I can't feel a sense of victory over Z and her ilk (in regards to the majority of the community rolling their neck collectively and going "Hell no") or take joy in the conquest; they are just too small and weak of an opponent in a much larger battle. It's like kicking an elderly person in the shins, laughing as they cry, and cutting off their head. It wasn't really a victory or an accomplishment. If anything it was a failure, because the community let it happen in the first place, and waited until it was fashionable to get outraged.
I think Z and people like her have gotten hooked on being not just "a" group of victims, but THE victims. They feel threatened by a group that is more marginalized than they are. If they were truly interested in fulfilling the desperate, protecting the weak, and empowerment for the silent, they would have saw the pain that is so much like what they feel and found unity in it. Instead they are covetous of it. Their wish to be victims has made them victims; but their lack of empathy ensures no one is going to feel sorry for them.

Kate LBT said...

I for one do not feel any sense of victory. Only sadness, frustration and deep pain that once again trans women's bodies and lives are being placed under a microscope and that we are being demanded to absent ourselves from spaces we rightfully belong in. If there is any consolation, it is in the fact that we are beginning to make a difference and move things in a more accepting and respectful direction.

Miss E. said...

I realize the majority of your post is not about the post from the Wild Hunt that you share here, but I can’t resist saying “WTF” to that first paragraph! Many representatives of “The Man” would be more than happy to cut safety net benefits to everyone possible. And an awful lot of people in the wider Pagan community may find themselves needing public assistance someday, if not now, and if they are disabled or elderly they’d do well to find their way to advocates that will assist them in being far from helpless.
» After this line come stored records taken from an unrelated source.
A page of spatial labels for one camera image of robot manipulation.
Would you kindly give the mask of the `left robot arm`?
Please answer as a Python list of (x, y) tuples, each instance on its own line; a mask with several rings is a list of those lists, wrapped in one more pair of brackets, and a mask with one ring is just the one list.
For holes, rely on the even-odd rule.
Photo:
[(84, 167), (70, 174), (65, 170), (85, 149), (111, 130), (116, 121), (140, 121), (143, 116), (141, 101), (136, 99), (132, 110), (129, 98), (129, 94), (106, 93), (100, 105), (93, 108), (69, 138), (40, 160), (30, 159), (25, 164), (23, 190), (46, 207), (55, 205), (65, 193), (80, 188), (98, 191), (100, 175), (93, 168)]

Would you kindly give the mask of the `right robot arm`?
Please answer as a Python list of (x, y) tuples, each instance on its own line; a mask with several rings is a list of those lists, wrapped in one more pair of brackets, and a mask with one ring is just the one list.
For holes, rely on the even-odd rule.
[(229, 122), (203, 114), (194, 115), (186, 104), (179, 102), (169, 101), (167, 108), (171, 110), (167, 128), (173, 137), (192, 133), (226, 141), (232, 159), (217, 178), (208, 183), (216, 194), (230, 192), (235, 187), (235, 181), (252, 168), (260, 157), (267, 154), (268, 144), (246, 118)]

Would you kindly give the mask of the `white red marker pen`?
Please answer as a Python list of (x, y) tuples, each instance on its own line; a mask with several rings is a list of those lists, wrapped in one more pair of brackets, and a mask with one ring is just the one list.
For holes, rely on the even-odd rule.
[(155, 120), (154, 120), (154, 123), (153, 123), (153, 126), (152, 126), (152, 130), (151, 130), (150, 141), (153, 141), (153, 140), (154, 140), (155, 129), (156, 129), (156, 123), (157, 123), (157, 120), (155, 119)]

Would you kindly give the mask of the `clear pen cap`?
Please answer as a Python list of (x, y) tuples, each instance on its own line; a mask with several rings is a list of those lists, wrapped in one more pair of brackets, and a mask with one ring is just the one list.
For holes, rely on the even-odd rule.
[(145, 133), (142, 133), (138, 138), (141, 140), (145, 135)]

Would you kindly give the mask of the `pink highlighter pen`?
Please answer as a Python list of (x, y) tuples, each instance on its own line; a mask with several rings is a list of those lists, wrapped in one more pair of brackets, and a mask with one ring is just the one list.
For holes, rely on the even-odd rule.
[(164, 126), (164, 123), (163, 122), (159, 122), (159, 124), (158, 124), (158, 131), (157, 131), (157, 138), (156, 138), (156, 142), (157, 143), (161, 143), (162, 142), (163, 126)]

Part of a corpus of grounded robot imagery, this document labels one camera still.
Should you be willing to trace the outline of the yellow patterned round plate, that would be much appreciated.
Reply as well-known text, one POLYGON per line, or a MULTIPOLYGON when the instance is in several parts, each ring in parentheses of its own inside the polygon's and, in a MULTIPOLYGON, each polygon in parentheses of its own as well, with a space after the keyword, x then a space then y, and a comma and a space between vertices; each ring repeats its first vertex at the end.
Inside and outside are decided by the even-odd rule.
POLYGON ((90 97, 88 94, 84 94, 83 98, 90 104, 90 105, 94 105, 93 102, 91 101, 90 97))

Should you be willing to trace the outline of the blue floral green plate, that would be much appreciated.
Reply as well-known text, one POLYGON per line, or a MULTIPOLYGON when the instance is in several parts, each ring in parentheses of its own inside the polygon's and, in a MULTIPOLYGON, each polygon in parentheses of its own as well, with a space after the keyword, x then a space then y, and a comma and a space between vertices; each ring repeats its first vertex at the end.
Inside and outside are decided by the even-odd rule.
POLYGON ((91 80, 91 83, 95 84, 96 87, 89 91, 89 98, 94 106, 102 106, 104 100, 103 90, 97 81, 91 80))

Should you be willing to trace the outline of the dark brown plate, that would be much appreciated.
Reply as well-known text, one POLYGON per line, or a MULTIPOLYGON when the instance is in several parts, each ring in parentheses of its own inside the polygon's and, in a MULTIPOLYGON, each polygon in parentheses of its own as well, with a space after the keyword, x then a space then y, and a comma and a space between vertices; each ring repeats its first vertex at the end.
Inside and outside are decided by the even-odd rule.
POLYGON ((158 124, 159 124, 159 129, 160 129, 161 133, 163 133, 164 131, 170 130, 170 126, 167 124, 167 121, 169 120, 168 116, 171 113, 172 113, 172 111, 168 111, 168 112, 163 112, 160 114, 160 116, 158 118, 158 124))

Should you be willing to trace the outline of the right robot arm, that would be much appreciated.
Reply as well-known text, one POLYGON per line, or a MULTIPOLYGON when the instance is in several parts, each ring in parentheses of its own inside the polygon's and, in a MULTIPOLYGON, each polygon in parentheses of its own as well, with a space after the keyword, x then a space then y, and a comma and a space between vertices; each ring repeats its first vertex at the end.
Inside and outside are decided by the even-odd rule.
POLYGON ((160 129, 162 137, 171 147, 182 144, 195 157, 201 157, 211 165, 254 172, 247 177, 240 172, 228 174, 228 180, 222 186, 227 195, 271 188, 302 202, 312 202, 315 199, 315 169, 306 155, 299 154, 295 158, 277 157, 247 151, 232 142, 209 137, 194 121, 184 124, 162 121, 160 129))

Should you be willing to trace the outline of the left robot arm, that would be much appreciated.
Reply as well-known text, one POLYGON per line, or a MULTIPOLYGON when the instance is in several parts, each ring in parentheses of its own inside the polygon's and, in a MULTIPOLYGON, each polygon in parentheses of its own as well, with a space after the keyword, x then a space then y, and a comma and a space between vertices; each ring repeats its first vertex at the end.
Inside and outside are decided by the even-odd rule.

Trans gender issues are feminist issues, and these are not issues of people with full privilege in our society – so all the “privilege” remarks I read around the blogosphere seem like so much “Oppression Olympics.” Maybe there can be a PCon event/party game where everyone, income statements and educational credentials in hand, (in addition to their personal characteristics) can line up in order of perceived privilege.

I do wish commenter’s all over the blogosphere would decide if they are talking about gender or sex and stop conflating the two (I’ll wish for a pony while I’m at it.) And have the organizers of PCon made any public statements about why they agreed to unleash this on their community? Does any of this come out of trying to take a large group of people, (those who identify as pagan,) but whom actually subscribe to different magical and religious traditions and blend them in to one, perhaps artificial, community?

Andrea said...

While I really, really do agree with you, which you can see my full response to Z's bigotry at http://pagannews.tumblr.com/post/18189032321/trigger-warning-discussing-cissexism-ill-do-what-i

I wish you weren't mocking feminists at the same time. What Z and her ilk are, is NOT feminism. It's a fucking joke, and it's bigotry, but just as she does not represent the majority of Pagans, she does not represent even close to the majority of feminists, and I should hope you realize that.

If you don't want people to judge Paganism by Z. Budapest and people like her, I'd really appreciate if you didn't judge feminism by Z. Budapest and people like her. There are issues feminism has, yes, and there are just as many racist and cissexist issues in feminism as there are in Paganism.

Unknown said...

> I think Z and people like her have gotten
> hooked on being not just "a" group of
> victims, but THE victims. They feel
> threatened by a group that is more
> marginalized than they are. If they were
> truly interested in fulfilling the desperate,
> protecting the weak, and empowerment for the
> silent, they would have saw the pain that is
> so much like what they feel and found unity
> in it. Instead they are covetous of it. Their
> wish to be victims has made them victims; but
> their lack of empathy ensures no one is going
> to feel sorry for them.

Yes. Couldn't have put it better, myself.